You could try going to court, but not only will that pretty much run out the clock, but the courts are quite likely to tell you, "What are you crying to us for? You have your remedy. If you're too chicken to use it, that's your problem." They may well hand it right back to Congress as a "political question," and refuse to resolve it. After all, tied up in that question is yet another: should the legislative branch be able to leverage the judicial in order to force the executive to submit to its will?
The jury, shall we say, is out on that question.
Long story short: This is not an issue that can be resolved on moral, ethical, legal, or political grounds alone.

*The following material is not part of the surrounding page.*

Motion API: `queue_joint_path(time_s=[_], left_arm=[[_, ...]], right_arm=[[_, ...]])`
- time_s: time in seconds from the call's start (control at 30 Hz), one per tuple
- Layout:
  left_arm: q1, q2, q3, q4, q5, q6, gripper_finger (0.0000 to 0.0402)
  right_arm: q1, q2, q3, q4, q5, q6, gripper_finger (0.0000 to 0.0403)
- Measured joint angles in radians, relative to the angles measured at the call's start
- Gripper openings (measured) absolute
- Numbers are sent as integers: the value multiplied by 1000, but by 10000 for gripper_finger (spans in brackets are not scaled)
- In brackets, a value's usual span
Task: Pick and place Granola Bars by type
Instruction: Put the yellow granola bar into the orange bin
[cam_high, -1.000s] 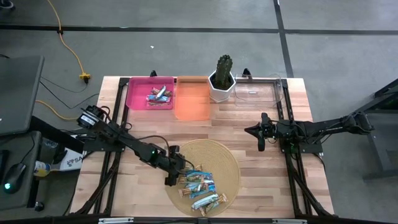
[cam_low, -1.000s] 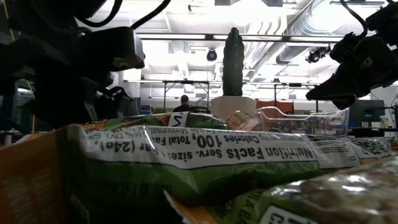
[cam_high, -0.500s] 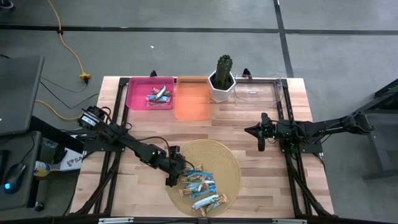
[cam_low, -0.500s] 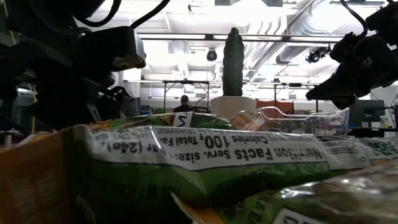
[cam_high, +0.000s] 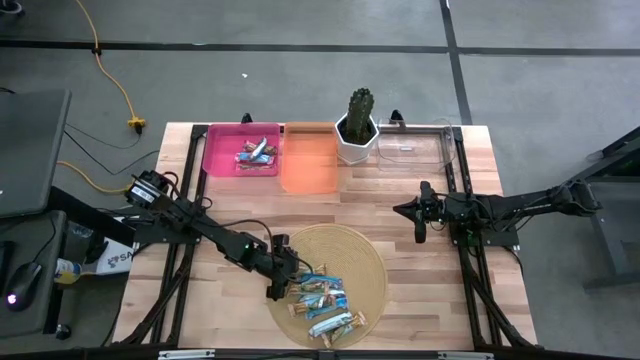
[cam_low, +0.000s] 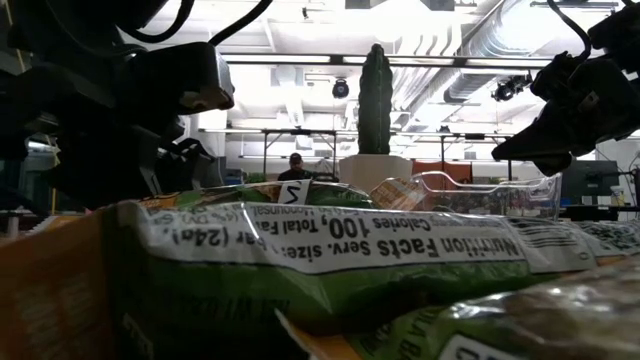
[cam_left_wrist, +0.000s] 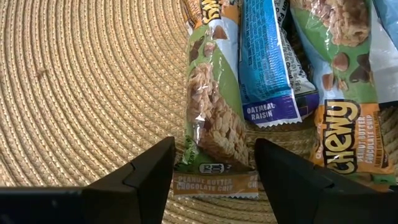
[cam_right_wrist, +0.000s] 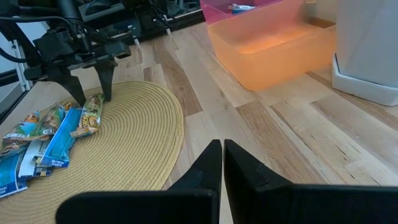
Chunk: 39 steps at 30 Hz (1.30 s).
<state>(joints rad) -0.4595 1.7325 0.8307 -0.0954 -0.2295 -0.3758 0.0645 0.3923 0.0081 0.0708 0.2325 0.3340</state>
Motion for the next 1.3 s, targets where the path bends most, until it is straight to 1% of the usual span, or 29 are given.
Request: queue_joint_path(time_s=[0.1,0.37,0.53,0.87,1.3], left_arm=[[0,0,0,-1,-2,0,206],[1,0,-1,-2,9,-1,144],[1,0,-1,-2,29,-1,122],[1,5,54,-40,50,1,114],[1,4,85,-82,18,-12,114]], right_arm=[[0,0,0,0,0,1,0],[0,0,0,0,0,1,0],[0,0,0,0,0,0,0],[0,0,0,0,0,0,0],[0,0,0,0,0,1,0]])
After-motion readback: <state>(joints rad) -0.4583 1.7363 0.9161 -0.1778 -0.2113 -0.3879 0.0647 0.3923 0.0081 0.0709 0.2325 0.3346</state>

It can be ignored for any or all of those reasons, but not resolved.
So here's where it's headed:Just as it's the threat of a filibuster that ultimately provides the "power" that makes the "Senatorial hold" possible, so is impeachment the [ultimate remedy] that makes Congressional subpoena power possible for use against the executive branch.And if "impeachment is off the table," what does that say about subpoenas and oversight?
Just consider that there's a legitimate role for impeachment to play, even in the background, but that it must be "on the table" in order to do so. And here I would note that saying it's "off the table" does not by itself take it out of consideration. That's not what this discussion is about, and I think we can discuss the necessity of having this weapon in our hip pocket without necessarily resolving whether or not individual players in Congress did or didn't say it quite the right way.
The Founders gave the Legislative branch many "checks" over the Executive: the ability to control the legislative agenda, power of the purse, oversight and investigation...and, in extreme cases, impeachment and conviction. We'd do well to remember that, whether it's "on the table" or not.

1 Comments

shep Author Profile Page said:

Hmmmm...I think it's OK to say impeachment is "off the table", at the moment - and let the oversight commence. Nixon may not have faced likely impeachement before the Saturday night massacre. Even though several people in this administration, including Bush, Cheney, Rumsfeld and Gonzales, deserve prosecution (and prison) it's the usually the exposed cover-up and/or stonewall that makes it politically necessary.

I'm betting that Conyers and Waxman are smarter than the whole neocon cabal put together.